Some of those details have aged so that the original clue is no longer evident. Red blood painted on a porcelain doll’s face has faded to purple blotches that a criminologist might interpret as decomposition. O’Connor is aiming to have the Nutshell Studies as close as possible to how Lee designed them, without altering the material. Much like a crime scene investigator, she is determining what materials Lee utilized, how these are deteriorating, and how to safely transport them. Using photographs from the 1950s and ’60s, conservators can analyze how lighting fixtures have changed, or swapped around, and impressions on a tablecloth can suggest items that are missing, such as a long displaced knife that O’Connor discovered lodged beneath a small sofa.

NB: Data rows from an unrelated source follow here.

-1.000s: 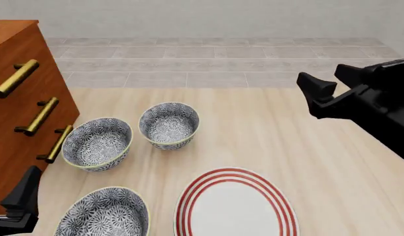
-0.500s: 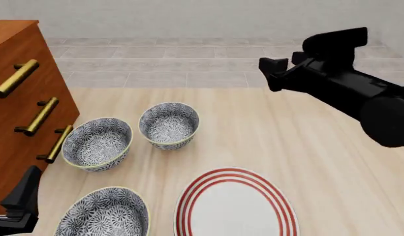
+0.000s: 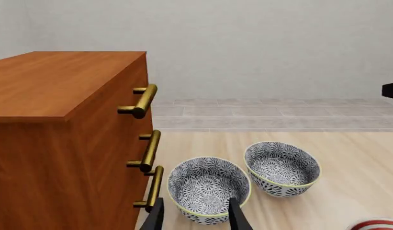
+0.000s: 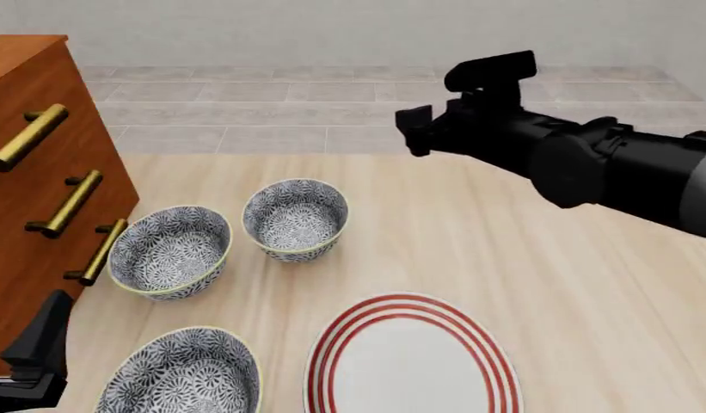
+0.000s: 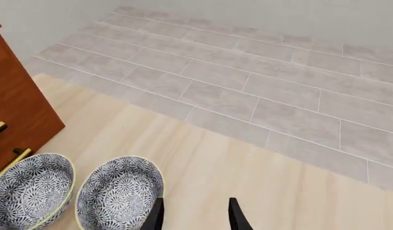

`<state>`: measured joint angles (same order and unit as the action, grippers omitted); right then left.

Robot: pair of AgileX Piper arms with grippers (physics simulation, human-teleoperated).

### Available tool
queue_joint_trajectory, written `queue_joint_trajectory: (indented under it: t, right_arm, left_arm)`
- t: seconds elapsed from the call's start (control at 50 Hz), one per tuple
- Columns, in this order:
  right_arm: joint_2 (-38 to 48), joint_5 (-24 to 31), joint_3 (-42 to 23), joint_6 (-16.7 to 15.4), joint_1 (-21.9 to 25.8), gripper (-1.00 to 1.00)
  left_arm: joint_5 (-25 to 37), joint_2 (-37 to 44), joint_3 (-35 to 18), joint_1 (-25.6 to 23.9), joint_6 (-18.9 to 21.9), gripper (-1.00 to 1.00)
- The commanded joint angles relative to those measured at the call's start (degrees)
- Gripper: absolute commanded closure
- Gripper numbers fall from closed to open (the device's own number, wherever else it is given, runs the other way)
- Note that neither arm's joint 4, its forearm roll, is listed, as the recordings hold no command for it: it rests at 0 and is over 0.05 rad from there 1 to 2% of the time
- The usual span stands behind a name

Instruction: Pick up the bowl and put it in the front on the plate.

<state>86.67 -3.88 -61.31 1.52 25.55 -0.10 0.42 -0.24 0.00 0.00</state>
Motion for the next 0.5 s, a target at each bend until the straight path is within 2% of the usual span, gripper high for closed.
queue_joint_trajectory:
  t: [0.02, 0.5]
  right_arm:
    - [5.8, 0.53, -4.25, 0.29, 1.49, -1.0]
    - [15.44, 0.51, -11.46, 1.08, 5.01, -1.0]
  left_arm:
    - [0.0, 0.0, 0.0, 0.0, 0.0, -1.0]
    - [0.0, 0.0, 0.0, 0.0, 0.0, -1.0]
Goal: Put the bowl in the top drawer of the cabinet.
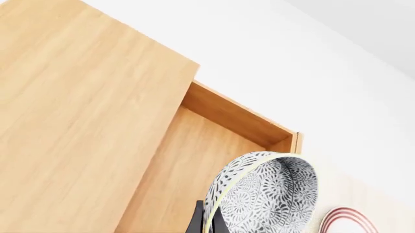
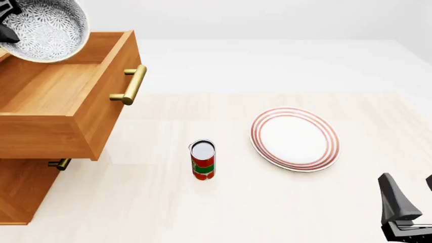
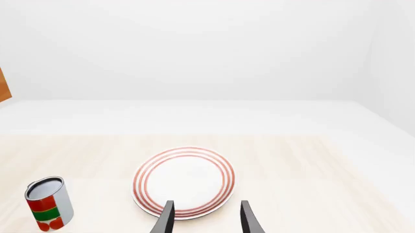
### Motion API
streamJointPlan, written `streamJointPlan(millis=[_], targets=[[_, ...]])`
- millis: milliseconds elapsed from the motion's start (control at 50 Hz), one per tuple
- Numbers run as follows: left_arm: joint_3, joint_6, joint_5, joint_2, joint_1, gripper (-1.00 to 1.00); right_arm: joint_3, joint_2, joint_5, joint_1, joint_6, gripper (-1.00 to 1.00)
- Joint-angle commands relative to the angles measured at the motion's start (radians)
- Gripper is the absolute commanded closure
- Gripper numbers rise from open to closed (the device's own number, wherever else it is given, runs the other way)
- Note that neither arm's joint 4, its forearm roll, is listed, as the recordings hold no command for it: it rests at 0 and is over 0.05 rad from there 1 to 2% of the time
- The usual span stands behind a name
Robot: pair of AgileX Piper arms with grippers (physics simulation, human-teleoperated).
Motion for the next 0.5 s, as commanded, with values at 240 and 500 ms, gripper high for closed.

Murder Is Her Hobby will highlight the art and the science of Lee’s work, as well as how she portrayed violence against women and other marginalized people. “She was really concerned for victims on the fringes of society,” O’Connor stated. “They’re almost always poor or female or both; they’re prostitutes, drunkards, and people who are not mainstream, whose cases might not be taken seriously. She advocated that everyone, regardless of gender, regardless of income, was worth investigating.”

As O’Connor delicately works with the Nutshell Studies, addressing cracks in three blood pools in what couple be a triple homicide or murder-suicide, and tracking down wayward murder weapons, she hopes that “your eye will be drawn not to the material aging, but the investigation and the clues.” Visitors to Murder Is Her Hobby will be invited to draw their own conclusions about these mysterious deaths, whether murder, suicide, or fatal accident. “There are solutions, but they’re not solutions that you need to know,” O’Connor said. “You don’t need to arrive at the same solution that she had, you can make your own solution. It’s about the journey of investigation.”